Habría que buscar, para hallar salidas al laberinto, opciones que cambiaran el sentido de muchas cosas, muy en particular del sentido de la vida y la felicidad. Antes, a todo esto se lo denominaba: soluciones revolucionarias. ¿Pero tiene alguno de los gobernantes europeos el valor cívico y político de enunciarlas? Para vergüenza de todos, quienes representan los rostros de esta crisis se van a ir de rositas como nos descuidemos.
No obstante les recordaré que los reunidos en Davos, tan entusiastas del mercado y con el negocio puesto entre las cejas antaño, han concluido lo siguiente en su último encuentro: La causa de la crisis ha sido el capitalismo salvaje, la búsqueda de beneficios a corto plazo y a costa de lo que sea.
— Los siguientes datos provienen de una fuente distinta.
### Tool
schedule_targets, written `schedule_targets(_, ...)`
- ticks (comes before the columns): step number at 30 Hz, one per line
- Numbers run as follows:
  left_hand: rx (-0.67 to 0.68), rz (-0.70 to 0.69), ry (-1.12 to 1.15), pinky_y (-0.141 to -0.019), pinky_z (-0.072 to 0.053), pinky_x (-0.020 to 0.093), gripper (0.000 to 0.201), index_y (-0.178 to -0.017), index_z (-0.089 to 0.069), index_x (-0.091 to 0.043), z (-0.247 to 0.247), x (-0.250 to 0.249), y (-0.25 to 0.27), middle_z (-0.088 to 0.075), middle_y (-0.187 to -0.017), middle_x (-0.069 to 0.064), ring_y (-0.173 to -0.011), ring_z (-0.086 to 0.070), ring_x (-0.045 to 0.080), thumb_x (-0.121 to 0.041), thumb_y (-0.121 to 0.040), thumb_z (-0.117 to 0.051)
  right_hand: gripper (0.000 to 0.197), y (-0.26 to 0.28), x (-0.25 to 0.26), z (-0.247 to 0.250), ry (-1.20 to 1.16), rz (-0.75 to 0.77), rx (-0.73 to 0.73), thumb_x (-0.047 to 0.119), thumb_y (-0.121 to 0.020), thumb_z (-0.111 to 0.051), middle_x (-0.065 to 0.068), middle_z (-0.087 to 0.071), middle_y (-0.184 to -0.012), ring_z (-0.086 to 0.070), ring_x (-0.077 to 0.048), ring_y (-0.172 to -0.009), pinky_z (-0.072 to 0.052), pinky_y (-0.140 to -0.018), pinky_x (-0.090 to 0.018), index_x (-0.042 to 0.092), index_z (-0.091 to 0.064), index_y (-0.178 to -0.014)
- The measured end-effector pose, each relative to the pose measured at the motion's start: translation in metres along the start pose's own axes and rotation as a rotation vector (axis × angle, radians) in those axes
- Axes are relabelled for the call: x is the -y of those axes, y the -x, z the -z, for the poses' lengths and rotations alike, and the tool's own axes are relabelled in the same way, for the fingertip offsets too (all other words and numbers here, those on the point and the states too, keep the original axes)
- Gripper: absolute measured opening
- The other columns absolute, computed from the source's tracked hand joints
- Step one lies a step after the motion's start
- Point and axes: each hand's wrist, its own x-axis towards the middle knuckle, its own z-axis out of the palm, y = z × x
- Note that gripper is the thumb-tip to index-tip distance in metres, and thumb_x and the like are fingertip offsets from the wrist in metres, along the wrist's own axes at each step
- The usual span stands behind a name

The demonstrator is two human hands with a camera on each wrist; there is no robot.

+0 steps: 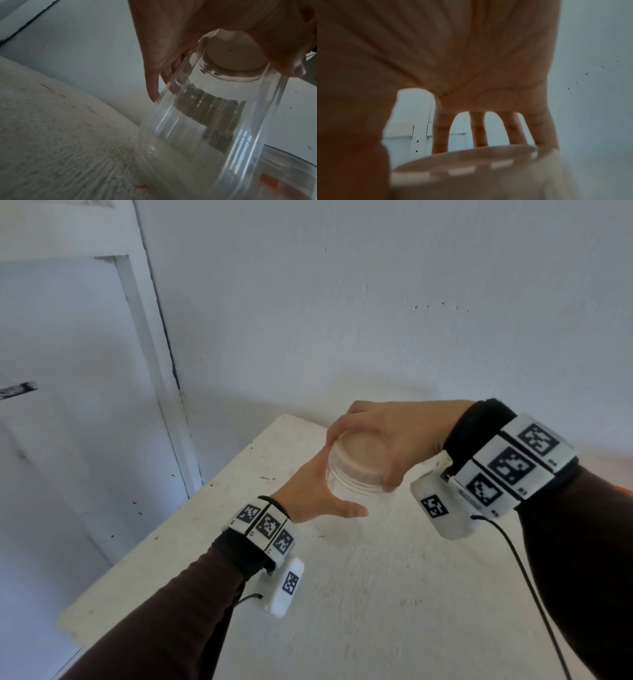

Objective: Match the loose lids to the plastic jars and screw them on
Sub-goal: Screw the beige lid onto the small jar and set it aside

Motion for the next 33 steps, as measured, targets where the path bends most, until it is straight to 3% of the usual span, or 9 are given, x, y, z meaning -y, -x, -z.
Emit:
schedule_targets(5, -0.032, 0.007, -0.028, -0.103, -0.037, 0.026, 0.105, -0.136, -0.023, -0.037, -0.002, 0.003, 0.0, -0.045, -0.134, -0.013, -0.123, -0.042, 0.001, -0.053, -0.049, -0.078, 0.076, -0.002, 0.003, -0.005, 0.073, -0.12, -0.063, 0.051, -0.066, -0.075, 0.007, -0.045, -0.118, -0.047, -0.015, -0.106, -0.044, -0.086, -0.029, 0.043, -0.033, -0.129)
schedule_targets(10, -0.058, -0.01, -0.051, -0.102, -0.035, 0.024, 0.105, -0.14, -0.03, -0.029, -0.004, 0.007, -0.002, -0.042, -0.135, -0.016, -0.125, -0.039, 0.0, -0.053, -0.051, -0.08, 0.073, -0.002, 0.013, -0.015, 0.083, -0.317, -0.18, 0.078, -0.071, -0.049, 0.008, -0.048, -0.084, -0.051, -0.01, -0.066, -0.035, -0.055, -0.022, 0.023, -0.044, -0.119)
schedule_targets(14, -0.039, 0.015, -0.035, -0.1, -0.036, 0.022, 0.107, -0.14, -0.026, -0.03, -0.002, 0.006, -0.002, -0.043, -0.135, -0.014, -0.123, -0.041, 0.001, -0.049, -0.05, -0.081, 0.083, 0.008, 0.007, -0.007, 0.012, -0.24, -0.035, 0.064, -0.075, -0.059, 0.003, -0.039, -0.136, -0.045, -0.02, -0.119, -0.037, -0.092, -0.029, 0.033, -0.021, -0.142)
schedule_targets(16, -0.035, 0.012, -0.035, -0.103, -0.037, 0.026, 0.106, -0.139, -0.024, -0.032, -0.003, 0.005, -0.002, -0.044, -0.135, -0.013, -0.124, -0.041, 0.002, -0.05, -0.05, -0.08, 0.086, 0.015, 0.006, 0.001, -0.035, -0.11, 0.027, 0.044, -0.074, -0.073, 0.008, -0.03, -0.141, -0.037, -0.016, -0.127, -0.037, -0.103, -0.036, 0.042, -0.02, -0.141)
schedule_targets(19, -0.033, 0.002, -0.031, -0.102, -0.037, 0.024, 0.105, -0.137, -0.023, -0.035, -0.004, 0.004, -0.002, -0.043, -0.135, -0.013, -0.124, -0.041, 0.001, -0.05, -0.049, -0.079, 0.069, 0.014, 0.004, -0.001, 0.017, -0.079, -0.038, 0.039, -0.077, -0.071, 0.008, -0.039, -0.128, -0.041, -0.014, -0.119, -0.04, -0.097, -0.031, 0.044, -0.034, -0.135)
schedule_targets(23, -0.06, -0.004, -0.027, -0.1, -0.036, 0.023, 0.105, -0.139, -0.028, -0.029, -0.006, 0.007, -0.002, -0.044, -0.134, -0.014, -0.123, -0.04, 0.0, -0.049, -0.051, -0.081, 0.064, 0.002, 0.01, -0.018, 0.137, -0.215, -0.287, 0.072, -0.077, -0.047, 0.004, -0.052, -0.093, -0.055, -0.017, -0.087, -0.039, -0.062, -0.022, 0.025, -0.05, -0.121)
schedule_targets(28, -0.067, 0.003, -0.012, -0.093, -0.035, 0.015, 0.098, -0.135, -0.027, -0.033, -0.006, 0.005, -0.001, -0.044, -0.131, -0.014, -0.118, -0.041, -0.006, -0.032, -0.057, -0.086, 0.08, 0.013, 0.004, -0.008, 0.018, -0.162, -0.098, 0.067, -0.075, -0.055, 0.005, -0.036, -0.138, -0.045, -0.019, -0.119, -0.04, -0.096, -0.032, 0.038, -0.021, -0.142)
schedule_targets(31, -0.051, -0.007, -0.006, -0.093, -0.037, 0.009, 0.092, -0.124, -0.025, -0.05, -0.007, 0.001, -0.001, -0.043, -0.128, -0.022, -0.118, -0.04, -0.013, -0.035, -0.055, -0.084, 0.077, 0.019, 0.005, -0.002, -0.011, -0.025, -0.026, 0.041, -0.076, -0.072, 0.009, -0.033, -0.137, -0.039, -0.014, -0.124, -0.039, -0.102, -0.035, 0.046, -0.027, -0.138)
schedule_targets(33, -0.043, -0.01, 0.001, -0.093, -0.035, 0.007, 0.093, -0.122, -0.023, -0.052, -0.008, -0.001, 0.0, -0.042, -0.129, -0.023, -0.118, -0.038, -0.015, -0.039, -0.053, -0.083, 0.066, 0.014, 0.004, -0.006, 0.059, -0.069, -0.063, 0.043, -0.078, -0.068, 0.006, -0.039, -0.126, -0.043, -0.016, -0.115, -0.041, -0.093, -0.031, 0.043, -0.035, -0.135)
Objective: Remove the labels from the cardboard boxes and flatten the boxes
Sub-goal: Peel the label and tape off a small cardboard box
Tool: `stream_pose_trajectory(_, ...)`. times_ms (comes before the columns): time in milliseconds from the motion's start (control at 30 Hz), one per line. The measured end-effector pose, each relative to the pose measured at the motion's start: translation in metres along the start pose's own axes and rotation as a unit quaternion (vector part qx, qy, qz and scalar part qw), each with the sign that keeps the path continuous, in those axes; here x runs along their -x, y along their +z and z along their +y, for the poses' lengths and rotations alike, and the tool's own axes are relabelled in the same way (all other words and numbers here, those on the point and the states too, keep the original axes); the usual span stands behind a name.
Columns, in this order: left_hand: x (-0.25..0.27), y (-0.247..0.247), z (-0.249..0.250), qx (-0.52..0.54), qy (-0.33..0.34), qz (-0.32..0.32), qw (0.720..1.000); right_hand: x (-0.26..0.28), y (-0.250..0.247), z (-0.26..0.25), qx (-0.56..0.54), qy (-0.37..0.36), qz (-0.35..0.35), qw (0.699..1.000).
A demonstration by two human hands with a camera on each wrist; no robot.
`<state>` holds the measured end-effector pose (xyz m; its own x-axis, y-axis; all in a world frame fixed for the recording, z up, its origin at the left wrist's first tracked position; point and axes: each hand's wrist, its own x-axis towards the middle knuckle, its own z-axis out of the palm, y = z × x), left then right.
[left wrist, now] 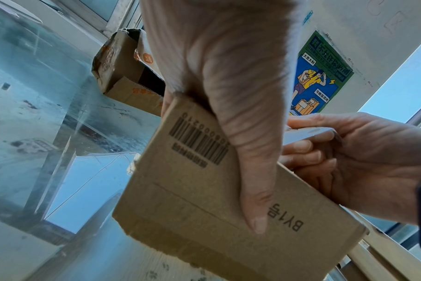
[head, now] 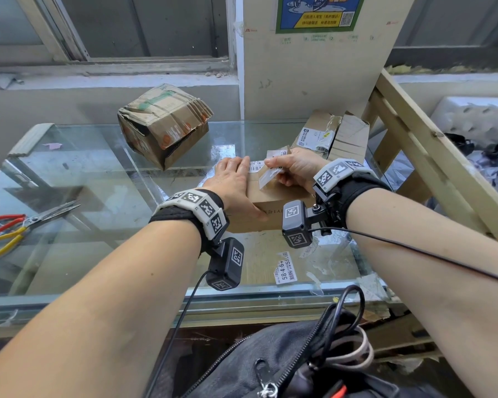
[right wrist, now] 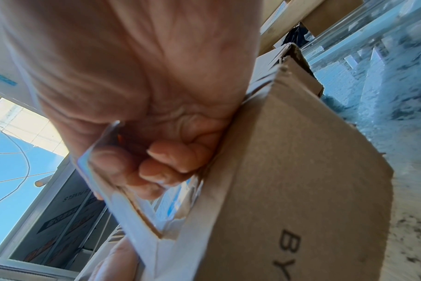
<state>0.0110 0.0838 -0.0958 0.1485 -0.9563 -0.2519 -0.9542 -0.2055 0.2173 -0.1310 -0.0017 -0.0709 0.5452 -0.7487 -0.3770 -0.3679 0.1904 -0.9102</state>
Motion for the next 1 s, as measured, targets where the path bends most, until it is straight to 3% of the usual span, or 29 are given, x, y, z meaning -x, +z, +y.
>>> stream_pose_trajectory(1000,-0.0002,0.0007,0.0006,0.006,0.0,0.006,1.0,-0.0015,-0.0032,0.0037,-0.033,-0.019,0.008,0.999)
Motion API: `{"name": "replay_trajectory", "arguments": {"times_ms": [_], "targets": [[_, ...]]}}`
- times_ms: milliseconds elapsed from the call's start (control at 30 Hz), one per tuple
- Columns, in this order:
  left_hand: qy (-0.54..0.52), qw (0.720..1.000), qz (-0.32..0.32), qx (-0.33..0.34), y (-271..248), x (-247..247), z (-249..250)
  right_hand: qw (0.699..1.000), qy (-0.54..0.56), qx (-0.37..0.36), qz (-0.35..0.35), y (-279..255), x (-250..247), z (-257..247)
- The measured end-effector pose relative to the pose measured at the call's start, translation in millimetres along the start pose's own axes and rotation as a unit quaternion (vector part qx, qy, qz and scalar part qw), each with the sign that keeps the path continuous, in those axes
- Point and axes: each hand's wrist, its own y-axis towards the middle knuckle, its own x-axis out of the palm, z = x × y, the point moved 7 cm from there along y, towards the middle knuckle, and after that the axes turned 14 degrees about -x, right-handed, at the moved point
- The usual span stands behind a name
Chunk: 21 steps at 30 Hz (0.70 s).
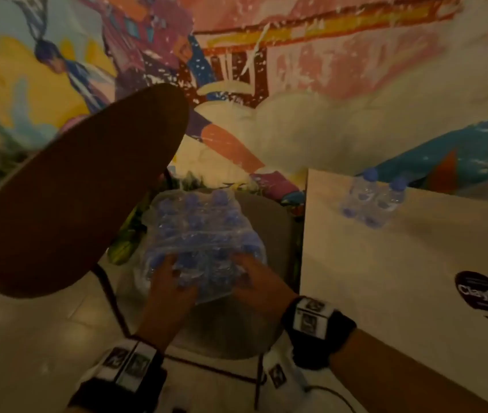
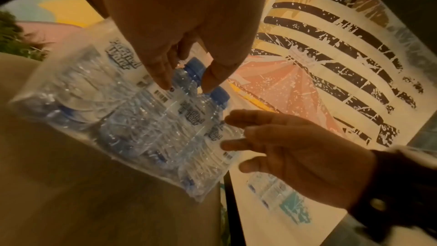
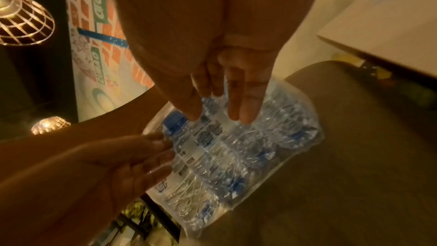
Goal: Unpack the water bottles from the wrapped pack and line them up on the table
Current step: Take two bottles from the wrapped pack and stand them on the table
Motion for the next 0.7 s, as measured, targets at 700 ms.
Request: {"name": "replay_trajectory", "arguments": {"times_ms": [700], "targets": [[0.188, 0.938, 0.129, 0.26, -15, 5, -14, 0.993, -0.056, -0.007, 0.108, 19, 19, 16]]}}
Proponen recuperar el valor del trabajo y el esfuerzo -¡cuántas veces lo habremos dicho en estos desérticos páramos repletos de "listos"!-. Por último, lo más contundente: No hay que salvar a los bancos sino a la humanidad.
Apliquemos de inmediato este programa y verán ustedes como las medidas que se requieren son revolucionarias, o cuando menos contundentes y tenaces. Verán ustedes también los estragos que provoca entre las gentes aprisionadas por la mentalidad generada por lo que se ha hundido. ¡Ironeia!